■ INSTRUCTIONS TO FOLLOW ■
From the line that contains "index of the" to the final line below, both included, print each line exactly and skip the pictures.

■ COLLECTED DATA ■

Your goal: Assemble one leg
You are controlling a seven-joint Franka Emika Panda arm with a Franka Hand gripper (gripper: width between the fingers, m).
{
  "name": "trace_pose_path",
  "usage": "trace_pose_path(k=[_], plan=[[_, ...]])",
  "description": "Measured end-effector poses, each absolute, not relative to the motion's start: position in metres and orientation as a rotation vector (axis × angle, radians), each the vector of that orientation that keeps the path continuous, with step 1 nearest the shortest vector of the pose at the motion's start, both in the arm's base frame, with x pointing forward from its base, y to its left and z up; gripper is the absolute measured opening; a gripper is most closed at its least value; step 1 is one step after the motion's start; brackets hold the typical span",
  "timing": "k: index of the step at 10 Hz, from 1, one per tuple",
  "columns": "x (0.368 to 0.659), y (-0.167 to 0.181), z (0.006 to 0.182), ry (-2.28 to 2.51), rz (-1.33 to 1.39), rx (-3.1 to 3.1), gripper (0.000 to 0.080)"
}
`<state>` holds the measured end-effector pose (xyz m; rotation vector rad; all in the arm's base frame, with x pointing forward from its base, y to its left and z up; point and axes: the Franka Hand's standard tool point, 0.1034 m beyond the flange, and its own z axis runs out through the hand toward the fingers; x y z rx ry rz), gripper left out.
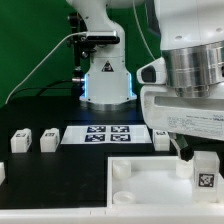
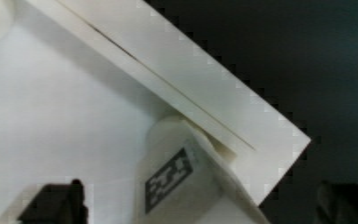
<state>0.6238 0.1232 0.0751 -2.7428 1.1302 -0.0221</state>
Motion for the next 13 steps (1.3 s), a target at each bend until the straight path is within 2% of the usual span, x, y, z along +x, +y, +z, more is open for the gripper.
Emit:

■ WORKED SOLUTION ■
  "timing": "k: index of the step at 10 Hz, from 1, one per tuple",
  "columns": "x (0.368 to 0.659), y (-0.167 to 0.181), z (0.006 to 0.182), ry (-2.28 to 2.51), rz (-1.33 to 1.39), rx (-3.1 to 3.1), gripper (0.000 to 0.080)"
}
`<state>` holds the measured end-effector pose (xyz m; rotation vector rad; all in the arm's base frame, with x pointing forward from its base, y to its left and z up; point and axes: the Franka Hand's standard tool point, 0.1034 m beyond the flange, and its own z axis runs out through the hand toward the fingers; x y z rx ry rz), gripper left out.
<state>0.6238 0.1232 0.0751 -2.7428 1.1302 -0.0221</state>
Motion for the next 13 steps (1.3 s), a target at each bend until the straight path is within 2% of the usual span, x, y, z along +x, +y, +z, more is open for the gripper.
Emit:

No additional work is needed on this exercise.